What the task asks
In the entries that follow, how many lines hold "side"? Nothing but the number is expected.

Data for analysis
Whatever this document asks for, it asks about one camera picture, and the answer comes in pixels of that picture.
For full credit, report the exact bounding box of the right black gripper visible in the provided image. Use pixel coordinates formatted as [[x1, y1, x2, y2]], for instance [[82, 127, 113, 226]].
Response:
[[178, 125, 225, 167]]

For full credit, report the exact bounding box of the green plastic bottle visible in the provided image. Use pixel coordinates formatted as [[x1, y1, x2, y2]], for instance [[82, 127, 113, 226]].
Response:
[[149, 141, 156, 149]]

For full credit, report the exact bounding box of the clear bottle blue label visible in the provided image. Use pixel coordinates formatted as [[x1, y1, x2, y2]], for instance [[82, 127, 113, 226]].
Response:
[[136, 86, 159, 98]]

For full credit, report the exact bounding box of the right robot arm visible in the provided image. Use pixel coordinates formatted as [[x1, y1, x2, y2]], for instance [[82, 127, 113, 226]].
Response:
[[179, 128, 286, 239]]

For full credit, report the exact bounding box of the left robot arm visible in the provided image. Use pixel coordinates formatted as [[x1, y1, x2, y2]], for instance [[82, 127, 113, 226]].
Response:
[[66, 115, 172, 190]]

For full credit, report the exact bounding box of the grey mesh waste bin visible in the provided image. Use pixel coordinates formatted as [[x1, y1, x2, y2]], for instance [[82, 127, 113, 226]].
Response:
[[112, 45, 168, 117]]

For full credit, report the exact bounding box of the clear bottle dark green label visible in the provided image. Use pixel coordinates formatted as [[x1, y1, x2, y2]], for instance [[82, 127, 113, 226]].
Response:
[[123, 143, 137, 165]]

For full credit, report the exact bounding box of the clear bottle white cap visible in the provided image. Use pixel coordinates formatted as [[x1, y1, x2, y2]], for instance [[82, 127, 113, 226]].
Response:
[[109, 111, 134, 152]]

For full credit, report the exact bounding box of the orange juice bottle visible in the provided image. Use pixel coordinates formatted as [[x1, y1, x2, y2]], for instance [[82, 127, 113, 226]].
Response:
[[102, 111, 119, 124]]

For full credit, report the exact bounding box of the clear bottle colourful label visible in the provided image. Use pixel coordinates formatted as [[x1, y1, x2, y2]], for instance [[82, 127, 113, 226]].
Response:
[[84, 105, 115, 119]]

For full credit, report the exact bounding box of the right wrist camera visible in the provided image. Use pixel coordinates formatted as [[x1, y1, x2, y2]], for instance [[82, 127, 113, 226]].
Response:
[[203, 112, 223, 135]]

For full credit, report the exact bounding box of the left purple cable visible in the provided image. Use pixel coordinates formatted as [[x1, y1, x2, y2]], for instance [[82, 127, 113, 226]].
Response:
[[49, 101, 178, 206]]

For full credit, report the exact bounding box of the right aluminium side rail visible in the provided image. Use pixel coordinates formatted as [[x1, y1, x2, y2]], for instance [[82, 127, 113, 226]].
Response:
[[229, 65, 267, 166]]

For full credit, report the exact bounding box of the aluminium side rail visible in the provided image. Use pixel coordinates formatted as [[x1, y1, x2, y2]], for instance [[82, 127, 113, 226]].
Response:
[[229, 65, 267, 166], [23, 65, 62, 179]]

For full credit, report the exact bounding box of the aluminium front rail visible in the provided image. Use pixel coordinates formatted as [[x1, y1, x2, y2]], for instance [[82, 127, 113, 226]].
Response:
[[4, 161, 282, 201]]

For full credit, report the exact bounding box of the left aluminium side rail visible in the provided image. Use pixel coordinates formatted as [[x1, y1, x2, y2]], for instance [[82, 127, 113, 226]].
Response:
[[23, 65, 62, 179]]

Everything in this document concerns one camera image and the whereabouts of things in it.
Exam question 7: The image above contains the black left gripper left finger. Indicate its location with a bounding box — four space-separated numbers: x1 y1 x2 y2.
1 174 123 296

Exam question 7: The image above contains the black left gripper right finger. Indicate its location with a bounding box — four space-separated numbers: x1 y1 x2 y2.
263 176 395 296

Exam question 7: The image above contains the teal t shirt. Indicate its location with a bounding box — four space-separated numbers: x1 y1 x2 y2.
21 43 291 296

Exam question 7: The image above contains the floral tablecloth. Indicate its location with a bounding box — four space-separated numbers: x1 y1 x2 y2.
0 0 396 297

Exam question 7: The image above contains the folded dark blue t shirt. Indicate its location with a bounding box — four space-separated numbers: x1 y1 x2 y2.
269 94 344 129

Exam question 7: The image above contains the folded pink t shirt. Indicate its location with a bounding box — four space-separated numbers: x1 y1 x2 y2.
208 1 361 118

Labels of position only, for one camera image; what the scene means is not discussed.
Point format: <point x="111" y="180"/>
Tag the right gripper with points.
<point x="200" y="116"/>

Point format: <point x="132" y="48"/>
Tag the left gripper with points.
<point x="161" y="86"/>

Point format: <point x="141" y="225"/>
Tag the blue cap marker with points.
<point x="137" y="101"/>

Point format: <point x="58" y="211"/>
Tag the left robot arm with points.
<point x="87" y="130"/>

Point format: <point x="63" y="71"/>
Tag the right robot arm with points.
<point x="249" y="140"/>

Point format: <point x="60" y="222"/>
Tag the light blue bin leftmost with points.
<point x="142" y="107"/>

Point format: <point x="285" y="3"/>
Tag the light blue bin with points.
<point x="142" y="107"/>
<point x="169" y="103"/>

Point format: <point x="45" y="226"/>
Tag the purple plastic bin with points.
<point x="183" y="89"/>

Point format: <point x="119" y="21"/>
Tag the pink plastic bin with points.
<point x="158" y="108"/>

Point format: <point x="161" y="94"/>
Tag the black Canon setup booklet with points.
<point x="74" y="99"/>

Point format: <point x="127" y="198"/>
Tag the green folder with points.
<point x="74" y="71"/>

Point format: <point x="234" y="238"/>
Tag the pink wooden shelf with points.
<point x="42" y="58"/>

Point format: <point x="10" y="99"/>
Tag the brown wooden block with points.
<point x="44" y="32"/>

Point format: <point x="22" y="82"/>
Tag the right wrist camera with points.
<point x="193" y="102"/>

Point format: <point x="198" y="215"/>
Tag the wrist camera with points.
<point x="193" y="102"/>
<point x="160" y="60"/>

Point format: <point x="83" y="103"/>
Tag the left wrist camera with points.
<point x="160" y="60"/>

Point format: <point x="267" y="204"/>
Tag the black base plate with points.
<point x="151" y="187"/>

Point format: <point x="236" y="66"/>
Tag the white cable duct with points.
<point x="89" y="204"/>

Exercise output
3